Ondo State is a civil servant state. No major industries at all, except sawmilling. We need someone from the private sector, who can think beyond civil service jobs.
Can the Ondo APC unite for victory?
Yes, of course, like they say ‘fool me once shame on you but fool me twice shame on me’. The nonsense that has been happening in Ondo State APC in the last three elections will not continue.
As a matter of fact, all APC faithful are united to correct the anomalies through the APC Unity Forum under the leadership of Pa Ali Olanusi, the former deputy governor.
A leader who cannot work with his party members to ensure its victory in the presidential and National Assembly elections should not be allowed to continue in office for a second term.
It is as simple as that. Moreover, party leaders at the state and national levels, I believe by now, can see for themselves that it is not just mere allegations, but a reality that the APC under the leadership of Akeredolu has lost its credibility with the people of Ondo State.
To think that a man with all the machinery of incumbency could not deliver victory for President Buhari in the last election says it all.
With Akeredolu ruled out, who should get the party’s ticket?
The APC in Ondo State has many credible individuals that can run for the governorship position. I would like to believe that the party is not deficient of credible people who desire to be governor.
However, it is one thing to show a desire to be a governor and another to be electable. That being said, I believe Omooba Jimi Odimayo should get the ticket.
Is it not too early to pitch your tent?
Well, maybe I differ from your ‘typical’ politician then! For me, I am quite blunt and straight to the point. Most people would say that is not a good political attribute; they have a right to their own opinion.
Why should Odimayo get the ticket?
First, he is credible and electable. There are some traits of a good leader, I have observed in Jimi: diligence, patience, passion and integrity.
He is a hardworking man, as his records show. He is very passionate about the change that Ondo State people clamoured for: industrialisation.
He patiently listens when people talk to him or advise him on issues. He speaks truthfully in a genuine manner; he is frank and does not change stories to suit narratives.
His integrity is intact, and he is not intimidated by people or names. Above all, he is very godly. He is electable, and there is no use supporting a man that is not electable.
The present governor is from the North Senatorial District and since it seems almost inevitable that he will not be coming back, the sympathy of Ondo indigenes in the spirit of rotation favours the Southern senatorial district where Omooba Jimi Odimayo hails from.
Finally, what can be done to encourage more female participation in politics?
Generally, I try as much as possible not to play the gender card. This is because nobody gives you anything in life; you have got to take it, period! Listen, women in Nigeria have a unique opportunity to be at the helms of affairs politically; we have the population advantage and the youths are our children.

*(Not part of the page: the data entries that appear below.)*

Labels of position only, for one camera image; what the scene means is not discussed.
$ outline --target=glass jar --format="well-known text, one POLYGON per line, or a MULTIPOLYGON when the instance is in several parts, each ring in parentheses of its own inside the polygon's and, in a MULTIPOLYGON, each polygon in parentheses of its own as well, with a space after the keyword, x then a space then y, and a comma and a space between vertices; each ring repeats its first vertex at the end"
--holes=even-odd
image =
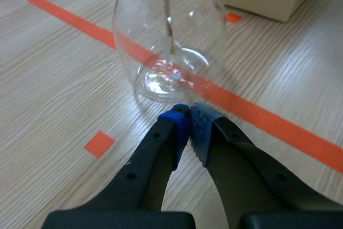
POLYGON ((220 70, 225 23, 218 0, 117 0, 113 33, 135 93, 163 103, 200 99, 220 70))

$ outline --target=orange tape strip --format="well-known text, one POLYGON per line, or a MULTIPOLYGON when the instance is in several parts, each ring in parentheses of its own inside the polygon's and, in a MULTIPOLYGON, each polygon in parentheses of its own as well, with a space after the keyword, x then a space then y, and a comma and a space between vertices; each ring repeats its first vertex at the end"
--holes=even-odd
POLYGON ((96 158, 101 158, 106 151, 113 145, 114 139, 99 131, 94 137, 85 145, 85 149, 96 158))
MULTIPOLYGON (((100 40, 115 48, 113 35, 110 31, 99 28, 81 17, 78 17, 47 0, 29 0, 30 3, 52 14, 60 20, 85 32, 89 36, 100 40)), ((137 45, 121 35, 118 39, 125 51, 134 59, 149 66, 149 60, 157 58, 156 54, 137 45)), ((196 84, 202 85, 203 79, 194 77, 196 84)), ((220 106, 230 113, 249 122, 266 133, 288 143, 320 162, 343 173, 343 149, 315 134, 263 109, 217 85, 212 85, 203 94, 203 98, 220 106)))
POLYGON ((39 7, 40 9, 43 9, 47 13, 52 14, 53 16, 64 21, 65 23, 70 24, 76 29, 86 33, 92 38, 99 40, 112 48, 116 48, 112 32, 104 28, 100 28, 99 26, 92 24, 85 19, 82 19, 81 17, 76 16, 75 14, 62 9, 59 6, 50 3, 49 1, 29 0, 29 2, 39 7))
POLYGON ((242 18, 243 16, 232 12, 229 12, 226 16, 226 20, 232 24, 238 23, 242 18))

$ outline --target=wood grain surface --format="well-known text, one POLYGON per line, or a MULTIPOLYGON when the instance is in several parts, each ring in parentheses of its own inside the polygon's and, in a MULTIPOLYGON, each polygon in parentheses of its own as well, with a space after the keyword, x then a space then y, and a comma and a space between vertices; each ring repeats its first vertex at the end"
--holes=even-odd
MULTIPOLYGON (((115 0, 48 1, 111 30, 115 0)), ((218 84, 343 147, 342 0, 306 0, 285 24, 234 11, 243 19, 227 27, 218 84)), ((39 228, 49 212, 101 191, 168 107, 138 106, 116 50, 27 0, 1 0, 1 21, 0 227, 39 228), (83 147, 99 130, 116 142, 97 159, 83 147)), ((228 115, 305 183, 343 203, 341 174, 228 115)), ((215 185, 189 146, 163 209, 192 213, 197 228, 228 227, 215 185)))

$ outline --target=table surface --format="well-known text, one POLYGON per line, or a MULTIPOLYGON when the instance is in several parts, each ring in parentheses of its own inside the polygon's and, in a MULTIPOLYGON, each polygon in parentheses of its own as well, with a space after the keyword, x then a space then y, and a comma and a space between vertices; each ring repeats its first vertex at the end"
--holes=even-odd
MULTIPOLYGON (((115 0, 48 0, 111 30, 115 0)), ((342 0, 306 0, 287 23, 237 11, 227 27, 225 88, 343 147, 342 0)), ((116 50, 28 3, 1 0, 5 74, 2 228, 39 228, 46 215, 95 196, 129 159, 163 105, 141 115, 116 50), (84 149, 99 131, 115 144, 84 149)), ((261 149, 309 186, 343 203, 338 171, 230 115, 261 149)), ((187 146, 164 210, 197 228, 227 228, 219 194, 187 146)))

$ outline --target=orange square marker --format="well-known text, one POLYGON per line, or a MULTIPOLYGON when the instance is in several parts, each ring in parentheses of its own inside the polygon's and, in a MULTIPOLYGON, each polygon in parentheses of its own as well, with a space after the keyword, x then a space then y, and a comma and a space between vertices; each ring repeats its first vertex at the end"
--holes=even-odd
POLYGON ((226 20, 232 24, 238 23, 242 18, 243 16, 232 12, 229 12, 226 16, 226 20))
POLYGON ((99 131, 84 148, 96 158, 101 158, 113 143, 114 139, 99 131))

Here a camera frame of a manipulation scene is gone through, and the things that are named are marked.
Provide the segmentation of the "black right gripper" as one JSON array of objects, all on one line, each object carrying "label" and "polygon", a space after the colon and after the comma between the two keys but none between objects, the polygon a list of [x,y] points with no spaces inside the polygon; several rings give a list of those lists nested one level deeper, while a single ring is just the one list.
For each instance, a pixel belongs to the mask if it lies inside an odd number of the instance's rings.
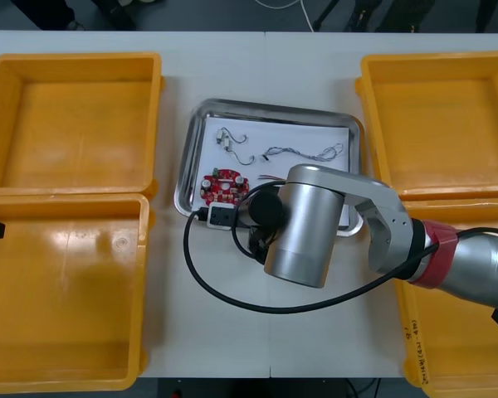
[{"label": "black right gripper", "polygon": [[249,230],[248,249],[257,262],[265,262],[269,247],[277,236],[277,227],[251,226]]}]

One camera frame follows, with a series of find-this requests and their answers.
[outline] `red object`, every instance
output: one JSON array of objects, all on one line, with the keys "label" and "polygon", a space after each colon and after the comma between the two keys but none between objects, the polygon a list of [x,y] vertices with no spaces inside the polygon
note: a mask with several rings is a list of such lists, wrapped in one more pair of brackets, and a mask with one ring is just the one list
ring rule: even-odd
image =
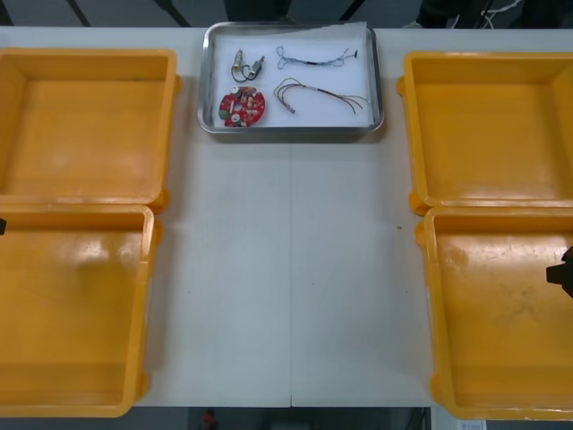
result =
[{"label": "red object", "polygon": [[234,87],[218,107],[218,114],[226,127],[250,127],[265,112],[265,98],[254,87]]}]

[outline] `white table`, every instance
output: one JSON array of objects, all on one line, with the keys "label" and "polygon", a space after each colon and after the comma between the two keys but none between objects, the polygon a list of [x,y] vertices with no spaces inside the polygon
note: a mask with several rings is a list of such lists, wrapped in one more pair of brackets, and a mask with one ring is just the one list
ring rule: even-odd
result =
[{"label": "white table", "polygon": [[404,54],[570,49],[564,30],[378,30],[384,132],[224,142],[196,121],[204,29],[1,28],[0,46],[168,47],[177,99],[147,367],[154,406],[429,406]]}]

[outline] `plastic tray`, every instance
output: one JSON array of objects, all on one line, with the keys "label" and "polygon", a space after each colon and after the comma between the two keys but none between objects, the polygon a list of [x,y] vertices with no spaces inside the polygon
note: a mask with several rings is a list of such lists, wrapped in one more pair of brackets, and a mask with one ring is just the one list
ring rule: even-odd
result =
[{"label": "plastic tray", "polygon": [[414,52],[404,66],[414,212],[573,206],[573,54]]},{"label": "plastic tray", "polygon": [[432,394],[460,418],[573,418],[573,300],[545,281],[573,209],[434,208],[416,230]]},{"label": "plastic tray", "polygon": [[0,206],[0,417],[117,417],[147,389],[144,206]]},{"label": "plastic tray", "polygon": [[179,86],[168,50],[0,50],[0,204],[163,209]]}]

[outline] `electronic component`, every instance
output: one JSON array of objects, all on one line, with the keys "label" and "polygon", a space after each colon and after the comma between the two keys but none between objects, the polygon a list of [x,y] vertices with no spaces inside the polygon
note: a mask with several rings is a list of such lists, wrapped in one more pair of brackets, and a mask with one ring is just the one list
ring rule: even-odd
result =
[{"label": "electronic component", "polygon": [[347,58],[351,57],[356,58],[358,56],[358,51],[355,51],[353,54],[348,54],[348,55],[346,54],[346,52],[348,52],[348,48],[345,49],[345,51],[342,53],[341,56],[338,56],[329,61],[308,61],[285,56],[285,49],[283,47],[277,47],[277,54],[280,57],[277,63],[277,68],[279,70],[282,70],[285,67],[285,65],[289,63],[299,64],[299,65],[324,65],[324,66],[331,65],[333,67],[342,67]]},{"label": "electronic component", "polygon": [[[235,60],[233,61],[233,65],[231,65],[231,76],[233,80],[237,83],[245,83],[247,81],[254,81],[259,76],[259,73],[262,70],[262,63],[265,61],[265,57],[262,56],[257,61],[255,61],[252,65],[243,64],[243,51],[239,49],[235,54]],[[237,78],[235,75],[240,73],[243,76],[243,79]]]},{"label": "electronic component", "polygon": [[226,127],[250,127],[265,111],[265,98],[254,87],[233,87],[218,107]]},{"label": "electronic component", "polygon": [[295,78],[286,78],[277,86],[277,88],[275,88],[275,90],[272,91],[272,93],[275,95],[275,97],[278,99],[278,101],[280,101],[280,103],[285,108],[287,108],[289,110],[289,112],[291,114],[294,114],[294,112],[296,112],[296,111],[293,107],[291,107],[285,101],[285,93],[292,88],[306,88],[307,90],[315,90],[318,92],[322,92],[323,94],[328,94],[329,96],[335,97],[337,99],[341,99],[342,101],[347,103],[348,106],[350,106],[352,108],[352,111],[354,112],[355,115],[356,115],[356,109],[355,109],[355,106],[353,106],[353,103],[354,103],[354,105],[358,106],[360,109],[363,108],[362,105],[359,102],[357,102],[355,99],[362,99],[366,102],[369,101],[368,99],[365,99],[364,97],[361,97],[361,96],[340,95],[340,94],[336,94],[336,93],[328,91],[328,90],[323,90],[322,88],[316,88],[316,87],[312,87],[310,85],[304,85],[302,82],[298,81]]},{"label": "electronic component", "polygon": [[239,72],[241,70],[241,65],[243,65],[243,51],[239,49],[235,54],[235,60],[233,61],[233,72]]}]

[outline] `gray wire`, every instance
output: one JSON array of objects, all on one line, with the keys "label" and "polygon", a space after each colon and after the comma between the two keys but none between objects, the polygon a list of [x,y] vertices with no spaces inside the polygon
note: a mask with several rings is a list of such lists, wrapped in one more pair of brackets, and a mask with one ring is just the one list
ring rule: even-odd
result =
[{"label": "gray wire", "polygon": [[277,54],[280,57],[277,63],[277,68],[282,70],[286,65],[322,65],[322,66],[333,66],[333,67],[342,67],[344,62],[347,58],[354,57],[358,55],[358,51],[355,51],[353,54],[346,54],[349,48],[346,48],[345,51],[342,53],[341,56],[333,58],[329,61],[308,61],[308,60],[299,60],[298,58],[293,58],[290,56],[285,56],[285,49],[281,47],[277,47]]}]

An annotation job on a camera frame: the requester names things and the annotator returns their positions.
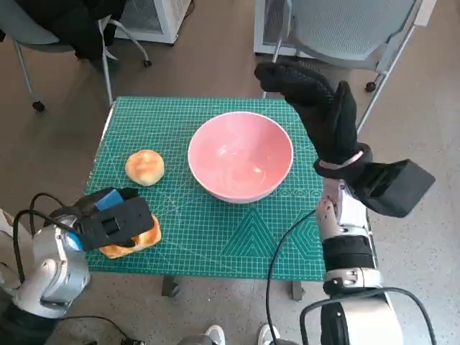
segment bowl rim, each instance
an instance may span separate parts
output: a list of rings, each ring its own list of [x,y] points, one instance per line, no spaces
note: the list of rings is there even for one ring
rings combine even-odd
[[[267,189],[263,190],[261,193],[258,193],[256,195],[224,195],[224,194],[217,193],[214,190],[206,187],[206,185],[201,181],[201,179],[199,179],[198,176],[195,174],[195,171],[193,170],[192,165],[190,163],[190,148],[192,147],[193,140],[196,138],[197,133],[199,133],[199,131],[202,130],[202,128],[204,128],[204,126],[207,123],[209,123],[211,121],[215,121],[218,118],[221,118],[223,116],[229,116],[229,115],[232,115],[232,114],[246,114],[246,115],[251,115],[251,116],[258,116],[258,117],[262,117],[263,119],[272,122],[276,127],[281,129],[282,133],[285,135],[285,137],[287,138],[287,141],[289,142],[289,145],[290,145],[290,161],[289,161],[289,165],[288,165],[285,173],[283,174],[283,177],[280,178],[280,180],[277,181],[274,184],[274,186],[272,186],[271,188],[267,188]],[[251,112],[251,111],[229,111],[229,112],[222,113],[222,114],[216,115],[214,117],[211,117],[209,120],[205,121],[201,126],[199,126],[199,128],[195,131],[195,133],[193,133],[192,139],[190,139],[190,142],[188,143],[187,161],[188,161],[188,168],[192,172],[193,177],[208,192],[214,194],[215,196],[219,196],[221,198],[230,199],[230,200],[231,199],[249,200],[249,199],[259,198],[261,196],[268,196],[268,194],[270,194],[272,191],[274,191],[276,188],[278,188],[278,186],[281,184],[281,182],[285,180],[285,178],[289,175],[291,167],[293,166],[293,162],[294,162],[294,146],[293,146],[293,141],[290,139],[289,134],[285,131],[285,129],[280,124],[278,124],[275,120],[272,120],[270,117],[267,117],[265,115],[261,115],[261,114],[258,114],[258,113],[254,113],[254,112]]]

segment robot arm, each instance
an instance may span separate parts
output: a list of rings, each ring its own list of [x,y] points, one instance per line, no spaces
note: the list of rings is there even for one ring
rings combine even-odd
[[[8,231],[13,247],[19,217],[5,224],[13,228]],[[5,344],[45,343],[89,283],[85,252],[111,243],[129,246],[133,236],[151,228],[147,202],[132,188],[107,188],[53,212],[32,239],[34,268],[25,280],[24,272],[18,272],[22,284],[0,313],[0,339]]]
[[[357,141],[357,105],[347,82],[334,91],[319,73],[292,63],[260,63],[255,75],[265,91],[281,93],[297,111],[318,154],[314,168],[324,177],[316,208],[326,266],[324,292],[336,300],[382,288],[368,208],[406,216],[434,177],[410,160],[372,161],[370,147]],[[300,327],[308,345],[304,318],[305,310]],[[386,293],[324,304],[321,329],[323,345],[403,343]]]

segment black cable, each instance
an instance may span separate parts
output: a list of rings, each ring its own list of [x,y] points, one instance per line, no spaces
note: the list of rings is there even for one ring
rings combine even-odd
[[[19,274],[19,281],[23,283],[25,281],[25,275],[24,275],[24,268],[22,266],[22,259],[21,259],[21,252],[19,249],[19,242],[18,242],[18,237],[19,237],[19,220],[21,217],[25,214],[32,214],[34,216],[39,216],[40,218],[50,222],[51,224],[54,224],[56,226],[59,226],[60,228],[63,228],[69,232],[74,233],[75,235],[78,236],[78,233],[75,231],[74,228],[71,228],[68,225],[65,225],[61,223],[60,221],[56,221],[53,218],[48,217],[46,214],[36,211],[36,210],[21,210],[17,213],[17,215],[14,217],[13,220],[13,248],[14,248],[14,256],[16,257],[16,264],[17,264],[17,272]]]
[[[272,334],[273,338],[273,344],[278,345],[278,342],[276,340],[276,335],[275,335],[275,330],[273,328],[273,322],[272,322],[272,316],[270,314],[270,285],[272,282],[272,276],[273,276],[273,269],[275,268],[275,263],[278,258],[278,255],[280,254],[280,249],[281,246],[283,245],[284,241],[287,239],[289,235],[294,231],[294,229],[299,226],[304,220],[309,218],[312,214],[315,213],[315,210],[310,211],[306,216],[302,217],[298,222],[296,222],[294,225],[292,225],[284,234],[284,236],[281,238],[280,243],[278,244],[278,247],[275,250],[275,254],[273,255],[272,262],[270,263],[270,268],[268,269],[268,278],[267,278],[267,291],[265,293],[265,309],[267,310],[267,320],[268,320],[268,326],[270,327],[270,333]]]
[[[97,316],[97,315],[66,316],[65,318],[60,318],[60,320],[61,321],[66,321],[66,320],[73,320],[73,319],[76,319],[76,318],[97,318],[99,320],[105,320],[107,322],[110,322],[112,325],[114,325],[116,330],[118,332],[120,332],[120,334],[122,336],[124,336],[126,339],[132,339],[126,333],[124,333],[124,331],[120,328],[120,326],[118,326],[116,323],[114,323],[110,318],[106,318],[104,316]]]
[[[42,197],[42,196],[46,196],[46,197],[48,197],[50,199],[53,199],[54,201],[59,203],[59,205],[61,205],[61,207],[66,206],[61,200],[59,200],[54,195],[51,195],[49,193],[38,193],[38,194],[35,194],[34,197],[32,198],[32,200],[30,201],[29,210],[35,210],[35,201],[37,201],[37,199]],[[34,224],[34,215],[33,214],[29,215],[29,225],[30,225],[30,233],[32,234],[32,237],[33,237],[33,236],[35,236],[35,224]]]
[[[322,307],[324,305],[332,304],[332,303],[340,303],[344,302],[346,300],[357,300],[357,299],[362,299],[362,298],[369,298],[372,296],[376,295],[381,295],[383,293],[400,293],[403,295],[408,296],[410,299],[412,299],[415,304],[420,308],[420,311],[423,314],[423,317],[425,319],[426,325],[428,327],[428,332],[430,334],[430,340],[432,345],[436,345],[436,336],[434,334],[434,329],[433,329],[433,324],[431,323],[430,316],[428,315],[428,311],[426,311],[425,306],[423,303],[415,296],[413,293],[410,291],[401,289],[399,287],[379,287],[377,289],[369,290],[369,291],[364,291],[363,293],[355,293],[353,295],[347,295],[344,297],[340,298],[331,298],[328,300],[320,300],[315,303],[311,303],[304,309],[302,309],[302,312],[300,313],[300,332],[302,334],[302,343],[303,345],[308,345],[308,337],[307,337],[307,330],[305,327],[305,316],[307,313],[310,313],[312,310]]]

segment black glove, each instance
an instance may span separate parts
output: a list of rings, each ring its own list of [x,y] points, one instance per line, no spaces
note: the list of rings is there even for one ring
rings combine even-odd
[[[341,165],[360,150],[357,104],[346,81],[334,92],[323,75],[295,63],[260,63],[254,74],[297,111],[320,160]]]

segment pink bowl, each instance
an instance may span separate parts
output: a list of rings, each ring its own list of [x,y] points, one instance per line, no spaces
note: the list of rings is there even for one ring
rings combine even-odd
[[[293,143],[275,121],[236,111],[208,120],[193,135],[188,164],[195,179],[229,203],[268,196],[293,164]]]

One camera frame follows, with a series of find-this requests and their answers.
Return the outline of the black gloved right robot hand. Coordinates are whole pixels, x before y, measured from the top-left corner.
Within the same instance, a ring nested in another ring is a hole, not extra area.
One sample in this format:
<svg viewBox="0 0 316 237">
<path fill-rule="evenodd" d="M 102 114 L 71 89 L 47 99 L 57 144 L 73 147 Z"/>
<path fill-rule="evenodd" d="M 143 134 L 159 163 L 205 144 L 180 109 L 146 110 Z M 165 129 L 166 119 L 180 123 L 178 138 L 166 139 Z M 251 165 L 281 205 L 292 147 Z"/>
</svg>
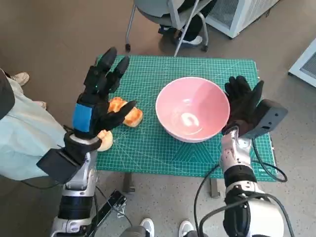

So, sincerely, if women cooperate and decide to support one another, we can easily have more women in elected positions.
Therefore, our failure to work together is our fault. The good news is that women in Ondo State are coming together and forging a united front to ensure our fairer treatment and to increase the inclusiveness of women in the politics of the state.
This positive development is evidenced by the surge in the number of women in the state that now vie for elected positions.
There is still more grounds to cover and it is advisable that women should not allow themselves to be relegated to just singing, dancing and noise-making during campaign rallies, but should come together at local, state and federal levels to say this is what we want for ourselves, our children and nation.
They should present this to prospective political office holders, listen and engage with them and whoever has the most to offer to the women folks should be supported and our children should be enlightened on who to follow. Until we do this, then we are just kidding!